Raggruppamento verticale (ATI) – Suddivisione tra prestazioni “principali” e “secondarie” – Necessità (art. 48 d.lgs. n. 50/2016)

Consiglio di Stato, sez. III, 30.01.2019 n. 751

Non è rinvenibile nella lex specialis di gara (anche complessivamente considerata) alcuna espressa suddivisione tra prestazioni “principali” e prestazioni “secondarie”, ai sensi e per gli effetti dell’art. 48, comma 2, del d.lgs. n. 50 del 2016, sicché non può che farsi luogo, nella suddetta gara d’appalto, che a raggruppamenti di imprese di tipo “orizzontale”. Vale, infatti, il principio enunciato dall’Adunanza plenaria di questo Consiglio con sentenza 13 giugno 2012, n. 22, a mente del quale “La distinzione tra a.t.i. orizzontali e a.t.i. verticali […] poggia sul contenuto delle competenze portate da ciascuna impresa raggruppata ai fini della qualificazione a una determinata gara: in linea generale, l’a.t.i. orizzontale è caratterizzata dal fatto che le imprese associate (o associande) sono portatrici delle medesime competenze per l’esecuzione delle prestazioni costituenti l’oggetto dell’appalto, mentre l’a.t.i. verticale è connotata dalla circostanza che l’impresa mandataria apporta competenze incentrate sulla prestazione prevalente, diverse da quelle delle mandanti, le quali possono avere competenze differenziate anche tra di loro, sicché nell’a.t.i. di tipo verticale un’impresa, ordinariamente capace per la prestazione prevalente, si associa ad altre imprese provviste della capacità per le prestazioni secondarie scorporabili”.
Ai sensi dell’art. 48, comma 2 del d.lgs. n. 50 del 2016 la tipologia del raggruppamento orizzontale come è definito “quello in cui gli operatori economici eseguono il medesimo tipo di prestazione”. (…)
Da quanto sin qui evidenziato discende, ulteriormente, che se tutte le imprese del raggruppamento dovevano effettivamente descrivere il proprio apporto, venendo meno il presupposto della tesi dell’appellante, può trovare applicazione il principio fissato dall’Adunanza Plenaria, già sotto la vigenza del precedente codice dei contratti (Cons.
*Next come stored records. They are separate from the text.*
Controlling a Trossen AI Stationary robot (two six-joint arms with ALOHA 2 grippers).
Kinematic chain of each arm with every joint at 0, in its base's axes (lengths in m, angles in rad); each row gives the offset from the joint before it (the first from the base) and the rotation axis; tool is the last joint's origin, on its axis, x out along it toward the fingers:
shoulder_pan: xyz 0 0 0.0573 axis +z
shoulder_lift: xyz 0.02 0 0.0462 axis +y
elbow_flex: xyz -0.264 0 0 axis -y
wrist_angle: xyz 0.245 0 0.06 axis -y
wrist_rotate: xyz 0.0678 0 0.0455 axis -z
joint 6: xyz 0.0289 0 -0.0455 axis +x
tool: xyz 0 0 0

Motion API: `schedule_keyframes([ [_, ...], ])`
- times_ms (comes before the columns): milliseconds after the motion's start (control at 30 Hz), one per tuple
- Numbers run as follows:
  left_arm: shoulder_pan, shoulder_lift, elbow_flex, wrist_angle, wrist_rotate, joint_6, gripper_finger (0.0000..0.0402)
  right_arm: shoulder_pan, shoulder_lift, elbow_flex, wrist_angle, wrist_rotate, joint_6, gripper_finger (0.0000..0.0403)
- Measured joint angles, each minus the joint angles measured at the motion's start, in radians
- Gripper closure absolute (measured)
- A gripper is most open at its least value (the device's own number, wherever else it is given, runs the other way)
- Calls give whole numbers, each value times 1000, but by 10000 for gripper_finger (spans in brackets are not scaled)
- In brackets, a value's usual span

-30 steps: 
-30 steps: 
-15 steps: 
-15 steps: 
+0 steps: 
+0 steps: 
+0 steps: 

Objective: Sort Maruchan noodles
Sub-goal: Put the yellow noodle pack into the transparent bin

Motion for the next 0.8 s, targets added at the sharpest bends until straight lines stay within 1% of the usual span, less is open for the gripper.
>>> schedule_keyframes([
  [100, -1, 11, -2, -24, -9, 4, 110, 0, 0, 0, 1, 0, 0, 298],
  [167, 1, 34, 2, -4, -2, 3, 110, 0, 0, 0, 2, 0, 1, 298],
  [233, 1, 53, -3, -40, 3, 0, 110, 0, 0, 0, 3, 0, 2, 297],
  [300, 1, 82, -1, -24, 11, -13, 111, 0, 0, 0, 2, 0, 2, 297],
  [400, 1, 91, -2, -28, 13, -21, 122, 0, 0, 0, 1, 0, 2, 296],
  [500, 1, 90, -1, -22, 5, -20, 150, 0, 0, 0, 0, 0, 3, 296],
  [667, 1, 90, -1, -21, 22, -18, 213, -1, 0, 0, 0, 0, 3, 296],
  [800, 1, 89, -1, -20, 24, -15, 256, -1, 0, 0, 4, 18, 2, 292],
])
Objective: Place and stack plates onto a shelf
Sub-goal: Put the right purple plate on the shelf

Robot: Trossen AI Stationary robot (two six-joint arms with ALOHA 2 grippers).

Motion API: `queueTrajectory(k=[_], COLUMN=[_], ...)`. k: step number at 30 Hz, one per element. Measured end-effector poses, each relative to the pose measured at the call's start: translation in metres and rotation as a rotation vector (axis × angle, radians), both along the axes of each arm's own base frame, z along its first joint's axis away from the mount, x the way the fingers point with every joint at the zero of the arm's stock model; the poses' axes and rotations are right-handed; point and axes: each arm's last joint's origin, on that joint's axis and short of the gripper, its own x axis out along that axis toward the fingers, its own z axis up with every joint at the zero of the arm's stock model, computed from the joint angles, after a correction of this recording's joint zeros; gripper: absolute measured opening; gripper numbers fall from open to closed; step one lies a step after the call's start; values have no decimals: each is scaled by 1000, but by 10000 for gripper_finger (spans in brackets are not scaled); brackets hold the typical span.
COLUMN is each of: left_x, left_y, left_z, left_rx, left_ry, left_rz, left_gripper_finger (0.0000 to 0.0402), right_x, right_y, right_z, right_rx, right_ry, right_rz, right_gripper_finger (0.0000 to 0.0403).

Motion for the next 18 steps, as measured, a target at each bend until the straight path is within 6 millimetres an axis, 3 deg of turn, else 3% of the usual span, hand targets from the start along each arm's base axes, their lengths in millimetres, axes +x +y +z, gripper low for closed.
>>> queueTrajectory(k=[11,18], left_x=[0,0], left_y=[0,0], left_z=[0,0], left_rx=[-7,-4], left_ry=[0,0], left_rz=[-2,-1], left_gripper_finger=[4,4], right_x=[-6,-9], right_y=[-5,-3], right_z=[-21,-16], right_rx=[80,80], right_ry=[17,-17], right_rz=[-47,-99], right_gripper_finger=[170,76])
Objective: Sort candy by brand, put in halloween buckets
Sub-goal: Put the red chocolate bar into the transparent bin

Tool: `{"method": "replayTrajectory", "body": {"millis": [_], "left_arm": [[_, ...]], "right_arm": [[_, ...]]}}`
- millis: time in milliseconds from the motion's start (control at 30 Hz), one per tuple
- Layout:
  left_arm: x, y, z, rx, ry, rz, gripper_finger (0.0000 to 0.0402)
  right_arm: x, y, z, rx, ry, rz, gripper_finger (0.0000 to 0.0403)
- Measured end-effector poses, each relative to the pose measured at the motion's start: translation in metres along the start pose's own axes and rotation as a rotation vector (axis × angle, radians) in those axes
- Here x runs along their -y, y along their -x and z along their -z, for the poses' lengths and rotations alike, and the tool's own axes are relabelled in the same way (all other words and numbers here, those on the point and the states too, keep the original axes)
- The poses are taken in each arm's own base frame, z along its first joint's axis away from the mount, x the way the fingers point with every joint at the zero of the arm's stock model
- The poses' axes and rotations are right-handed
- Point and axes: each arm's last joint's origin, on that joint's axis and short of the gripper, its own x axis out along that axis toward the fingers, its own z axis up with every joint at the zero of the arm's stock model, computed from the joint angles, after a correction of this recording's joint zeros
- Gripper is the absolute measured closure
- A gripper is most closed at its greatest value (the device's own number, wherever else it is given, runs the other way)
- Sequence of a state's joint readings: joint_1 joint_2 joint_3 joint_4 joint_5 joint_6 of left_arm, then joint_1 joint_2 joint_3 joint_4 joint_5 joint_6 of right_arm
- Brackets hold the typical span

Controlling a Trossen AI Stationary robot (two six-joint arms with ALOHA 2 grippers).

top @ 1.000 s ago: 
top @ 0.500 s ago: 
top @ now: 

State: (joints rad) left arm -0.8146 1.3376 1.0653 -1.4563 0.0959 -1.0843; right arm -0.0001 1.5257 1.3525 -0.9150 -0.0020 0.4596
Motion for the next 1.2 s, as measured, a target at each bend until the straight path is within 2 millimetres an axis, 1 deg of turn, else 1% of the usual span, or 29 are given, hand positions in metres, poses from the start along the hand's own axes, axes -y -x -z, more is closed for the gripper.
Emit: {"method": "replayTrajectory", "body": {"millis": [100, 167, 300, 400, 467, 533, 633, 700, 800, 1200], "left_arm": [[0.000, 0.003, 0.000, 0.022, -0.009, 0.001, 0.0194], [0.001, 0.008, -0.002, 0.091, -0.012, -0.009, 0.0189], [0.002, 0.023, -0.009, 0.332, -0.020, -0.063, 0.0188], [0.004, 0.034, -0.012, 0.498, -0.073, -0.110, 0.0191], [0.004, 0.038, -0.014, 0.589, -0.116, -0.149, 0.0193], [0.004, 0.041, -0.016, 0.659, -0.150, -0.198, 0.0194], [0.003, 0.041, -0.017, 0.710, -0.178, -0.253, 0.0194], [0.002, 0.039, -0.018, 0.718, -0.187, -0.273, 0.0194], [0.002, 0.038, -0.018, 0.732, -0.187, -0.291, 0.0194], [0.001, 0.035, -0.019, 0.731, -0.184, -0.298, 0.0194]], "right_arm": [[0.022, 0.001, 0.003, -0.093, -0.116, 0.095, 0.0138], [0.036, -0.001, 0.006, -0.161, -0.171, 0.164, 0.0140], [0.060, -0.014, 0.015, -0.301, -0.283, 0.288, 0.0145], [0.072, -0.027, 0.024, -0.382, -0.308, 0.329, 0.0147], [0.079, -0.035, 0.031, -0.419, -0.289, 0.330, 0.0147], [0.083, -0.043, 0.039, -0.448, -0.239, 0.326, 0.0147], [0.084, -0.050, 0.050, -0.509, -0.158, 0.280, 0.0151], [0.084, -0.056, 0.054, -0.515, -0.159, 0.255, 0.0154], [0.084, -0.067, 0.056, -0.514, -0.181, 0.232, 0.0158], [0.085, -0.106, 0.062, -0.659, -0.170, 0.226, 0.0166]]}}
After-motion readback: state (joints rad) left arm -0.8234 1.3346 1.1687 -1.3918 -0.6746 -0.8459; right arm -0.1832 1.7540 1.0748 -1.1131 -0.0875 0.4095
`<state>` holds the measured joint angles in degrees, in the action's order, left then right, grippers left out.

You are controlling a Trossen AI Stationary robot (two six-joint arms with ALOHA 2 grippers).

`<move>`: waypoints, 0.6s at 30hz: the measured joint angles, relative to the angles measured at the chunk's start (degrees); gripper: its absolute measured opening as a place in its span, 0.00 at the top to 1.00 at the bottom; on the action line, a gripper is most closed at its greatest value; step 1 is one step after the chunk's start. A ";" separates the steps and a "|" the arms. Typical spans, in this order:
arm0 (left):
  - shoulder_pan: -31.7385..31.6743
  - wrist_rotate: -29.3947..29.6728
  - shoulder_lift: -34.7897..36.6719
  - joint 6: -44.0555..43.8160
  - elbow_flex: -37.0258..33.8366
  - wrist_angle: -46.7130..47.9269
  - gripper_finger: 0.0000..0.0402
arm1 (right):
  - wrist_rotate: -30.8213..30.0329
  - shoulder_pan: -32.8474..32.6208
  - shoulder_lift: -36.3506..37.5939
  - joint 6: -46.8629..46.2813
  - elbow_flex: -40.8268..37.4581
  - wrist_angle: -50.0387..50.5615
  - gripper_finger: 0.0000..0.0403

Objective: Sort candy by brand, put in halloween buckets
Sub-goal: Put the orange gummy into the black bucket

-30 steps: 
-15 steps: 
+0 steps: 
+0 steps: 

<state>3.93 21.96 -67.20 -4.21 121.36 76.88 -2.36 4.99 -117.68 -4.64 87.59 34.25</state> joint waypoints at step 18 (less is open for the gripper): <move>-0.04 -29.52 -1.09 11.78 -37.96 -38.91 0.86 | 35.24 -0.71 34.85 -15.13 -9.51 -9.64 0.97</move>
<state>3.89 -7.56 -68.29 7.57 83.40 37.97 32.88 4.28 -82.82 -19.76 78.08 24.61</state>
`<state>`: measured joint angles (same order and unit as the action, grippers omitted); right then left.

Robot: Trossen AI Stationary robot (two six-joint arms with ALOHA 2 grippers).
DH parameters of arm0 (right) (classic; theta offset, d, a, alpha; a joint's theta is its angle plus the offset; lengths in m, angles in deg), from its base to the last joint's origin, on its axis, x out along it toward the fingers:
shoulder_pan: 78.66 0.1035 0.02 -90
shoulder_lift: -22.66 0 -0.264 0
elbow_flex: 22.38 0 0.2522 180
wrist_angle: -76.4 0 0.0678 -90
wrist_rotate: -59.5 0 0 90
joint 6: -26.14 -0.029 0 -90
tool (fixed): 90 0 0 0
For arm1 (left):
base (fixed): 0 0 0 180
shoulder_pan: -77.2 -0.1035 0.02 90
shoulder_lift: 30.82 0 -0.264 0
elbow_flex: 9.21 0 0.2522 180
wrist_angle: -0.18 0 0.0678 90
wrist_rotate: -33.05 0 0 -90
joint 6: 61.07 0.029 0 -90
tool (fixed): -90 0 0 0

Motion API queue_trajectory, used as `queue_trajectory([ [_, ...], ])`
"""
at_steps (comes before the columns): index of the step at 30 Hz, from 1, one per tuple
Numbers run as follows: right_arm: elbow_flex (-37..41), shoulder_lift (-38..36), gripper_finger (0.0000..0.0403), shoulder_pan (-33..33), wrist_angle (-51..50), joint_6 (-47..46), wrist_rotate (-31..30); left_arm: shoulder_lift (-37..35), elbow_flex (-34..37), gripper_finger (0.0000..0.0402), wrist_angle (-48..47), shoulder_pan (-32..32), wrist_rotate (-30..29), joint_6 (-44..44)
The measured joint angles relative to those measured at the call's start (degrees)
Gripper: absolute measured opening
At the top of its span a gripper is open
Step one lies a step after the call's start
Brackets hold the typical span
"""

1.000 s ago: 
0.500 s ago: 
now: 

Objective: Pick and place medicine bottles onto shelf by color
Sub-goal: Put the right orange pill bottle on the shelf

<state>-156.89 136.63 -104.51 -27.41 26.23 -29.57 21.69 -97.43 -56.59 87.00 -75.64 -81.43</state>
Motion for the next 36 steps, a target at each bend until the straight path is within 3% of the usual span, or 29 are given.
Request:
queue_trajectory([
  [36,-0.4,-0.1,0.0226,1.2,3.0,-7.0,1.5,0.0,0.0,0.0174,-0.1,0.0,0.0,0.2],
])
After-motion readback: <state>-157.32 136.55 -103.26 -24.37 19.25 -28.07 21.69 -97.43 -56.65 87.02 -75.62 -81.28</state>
Ad. Plen. 13.06.2012, n. 22), secondo cui: “ai fini del vaglio dell’ottemperanza all’obbligo di specificare le “parti” del servizio che saranno eseguite dalle singole imprese, (….)  dovrà adottarsi un approccio ermeneutico di natura sostanzialistica, nel senso che l’obbligo deve ritenersi assolto sia in caso di indicazione, in termini descrittivi, delle singole parti del servizio da cui sia evincibile il riparto di esecuzione tra le imprese associate, sia in caso di indicazione, in termini percentuali, della quota di riparto delle prestazione che saranno eseguite tra le singole imprese, tenendo conto della natura complessa o semplice dei servizi oggetto della prestazione e della sostanziale idoneità delle indicazioni ad assolvere alle finalità di riscontro della serietà e affidabilità dell’offerta ed a consentire l’individuazione dell’oggetto e dell’entità delle prestazioni che saranno eseguite dalle singole imprese raggruppate”.